El ministro de Educación, Edouard Geffray, respaldó la restricción de móviles en los institutos, recordando que la prohibición de 2018 en secundaria, primaria y preescolar ya demostró “efectos positivos, tanto en el ambiente escolar como en el aprendizaje”. Geffray lamentó que muchos jóvenes “pasen más tiempo semanal viendo pantallas que en horas lectivas”, un dato que subraya la urgencia de actuar.
Críticas y desafíos prácticos
No todos comparten el entusiasmo. El partido de izquierdas La Francia Insumisa criticó la medida por ser “inaplicable” y “no cambiar nada”. Su diputado Louis Boyard, de 25 años, ironizó sobre su facilidad para eludirla: “En Australia, basta con que alguien con aspecto de más de 18 años se preste para el reconocimiento facial en el lugar del menor. O que el menor se maquille para parecer de más edad”.

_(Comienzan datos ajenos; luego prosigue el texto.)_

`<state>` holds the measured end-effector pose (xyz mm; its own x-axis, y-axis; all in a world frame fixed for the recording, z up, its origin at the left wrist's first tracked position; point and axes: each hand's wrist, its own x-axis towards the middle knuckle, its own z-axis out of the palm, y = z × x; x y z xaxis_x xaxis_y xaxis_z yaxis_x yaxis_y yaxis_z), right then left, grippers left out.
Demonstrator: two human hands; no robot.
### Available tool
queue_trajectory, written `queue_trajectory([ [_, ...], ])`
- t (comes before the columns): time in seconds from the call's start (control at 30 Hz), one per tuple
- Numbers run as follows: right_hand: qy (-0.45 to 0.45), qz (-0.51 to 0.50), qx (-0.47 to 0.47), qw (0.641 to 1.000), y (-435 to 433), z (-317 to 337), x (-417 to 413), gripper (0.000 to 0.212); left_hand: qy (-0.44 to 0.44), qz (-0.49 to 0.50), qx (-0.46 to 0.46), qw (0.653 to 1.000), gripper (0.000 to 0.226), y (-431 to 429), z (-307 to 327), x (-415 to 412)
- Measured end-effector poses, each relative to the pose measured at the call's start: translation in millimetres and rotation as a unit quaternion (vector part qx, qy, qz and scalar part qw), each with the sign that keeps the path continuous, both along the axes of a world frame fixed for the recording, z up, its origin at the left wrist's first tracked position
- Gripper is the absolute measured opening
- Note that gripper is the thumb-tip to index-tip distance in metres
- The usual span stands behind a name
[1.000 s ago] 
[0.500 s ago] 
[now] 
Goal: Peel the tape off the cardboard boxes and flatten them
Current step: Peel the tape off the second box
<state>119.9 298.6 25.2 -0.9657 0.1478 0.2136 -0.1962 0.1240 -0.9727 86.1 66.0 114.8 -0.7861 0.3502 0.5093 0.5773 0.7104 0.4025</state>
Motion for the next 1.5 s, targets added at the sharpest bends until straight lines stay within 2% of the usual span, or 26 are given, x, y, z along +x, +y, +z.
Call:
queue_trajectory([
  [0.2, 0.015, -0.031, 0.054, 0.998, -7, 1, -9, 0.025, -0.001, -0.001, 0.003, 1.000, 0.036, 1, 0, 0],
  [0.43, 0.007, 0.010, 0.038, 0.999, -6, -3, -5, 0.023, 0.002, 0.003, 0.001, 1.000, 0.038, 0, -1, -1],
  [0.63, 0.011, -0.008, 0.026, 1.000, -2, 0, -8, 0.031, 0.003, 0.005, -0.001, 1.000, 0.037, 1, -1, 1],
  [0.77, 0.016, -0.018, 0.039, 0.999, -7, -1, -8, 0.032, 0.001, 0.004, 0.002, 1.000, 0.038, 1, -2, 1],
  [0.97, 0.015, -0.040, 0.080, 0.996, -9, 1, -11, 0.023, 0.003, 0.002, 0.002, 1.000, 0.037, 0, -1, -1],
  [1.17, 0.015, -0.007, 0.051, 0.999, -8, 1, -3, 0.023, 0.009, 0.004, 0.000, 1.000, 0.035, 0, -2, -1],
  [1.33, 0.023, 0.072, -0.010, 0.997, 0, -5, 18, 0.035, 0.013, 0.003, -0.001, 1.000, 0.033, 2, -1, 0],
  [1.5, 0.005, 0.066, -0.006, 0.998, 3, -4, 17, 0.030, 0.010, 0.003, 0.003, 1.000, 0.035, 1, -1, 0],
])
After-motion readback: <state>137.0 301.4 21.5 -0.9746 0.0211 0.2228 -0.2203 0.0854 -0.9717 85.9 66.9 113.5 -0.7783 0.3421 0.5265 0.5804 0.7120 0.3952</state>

Más allá de los hechos, lo que emerge es un debate entre el ideal regulador y la realidad tecnológica: ¿puede un Estado controlar el acceso a plataformas globales sin herramientas de verificación robustas? La experiencia australiana sugiere que los vacíos legales son tan amplios como la creatividad de los usuarios.
Macron y el simbolismo político
La iniciativa responde a un “acelerón legislativo” ordenado por el presidente Emmanuel Macron, quien la ha convertido en una de sus propuestas estrella en un mandato marcado por la falta de mayoría parlamentaria. “Porque el cerebro de nuestros hijos no está en venta. Ni a las plataformas estadounidenses ni a las redes chinas. Porque sus sueños no pueden estar dictados por algoritmos”, declaró Macron en X, celebrando el primer paso legislativo.
Analizando el contexto, esta ley no solo busca proteger a los menores, sino también posicionar a Francia como líder en la regulación digital en Europa. Sin embargo, su éxito dependerá de su alineación con el reglamento de servicios digitales de la UE, que ya frustó en 2023 un intento similar por establecer la mayoría digital a los 15 años.
El Ejecutivo francés se ampara en informes como el de la ANSES, que a principios de este año alertó sobre el daño psicológico de plataformas como TikTok, Snapchat e Instagram: comparación constante, exposición a contenido violento, sistemas de captación de atención que perturban el sueño y ciberacoso.
¿Logrará Francia equilibrar la protección de la infancia con las libertades digitales en un mundo donde las fronteras entre lo público y lo privado se desdibujan?
El dilema entre protección y autonomía digital
Más allá de la prohibición, lo que esta medida expone es una tensión fundamental: la necesidad de proteger a los menores frente a los riesgos de un entorno digital no regulado, pero sin caer en un paternalismo que limite su desarrollo crítico.
Desde una perspectiva analítica, la ley francesa asume que la madurez para gestionar redes sociales no es innata, sino que requiere un marco externo. Esto implica un cambio de paradigma: ya no se trata de educar en el uso responsable, sino de restringir el acceso hasta que el Estado considere que el menor está preparado. La pregunta clave ahora es si esta aproximación fomenta la resiliencia o, por el contrario, retrasa la adquisición de competencias digitales esenciales.
El debate también revela una paradoja: mientras se blindan las aulas de móviles, el mundo exterior sigue dominado por pantallas. La prohibición en los institutos puede mejorar el ambiente escolar, pero ¿qué ocurre fuera de ellos? La creatividad de los jóvenes para eludir restricciones —como señalaba Boyard— sugiere que la solución no está solo en la ley, sino en un ecosistema que combine regulación, educación y alternativas de ocio no digital.
La pregunta clave
¿Puede una prohibición por edad ser efectiva en un contexto donde la tecnología es omnipresente, o es solo un parche temporal que pospone el verdadero desafío: enseñar a navegar el mundo digital con criterio?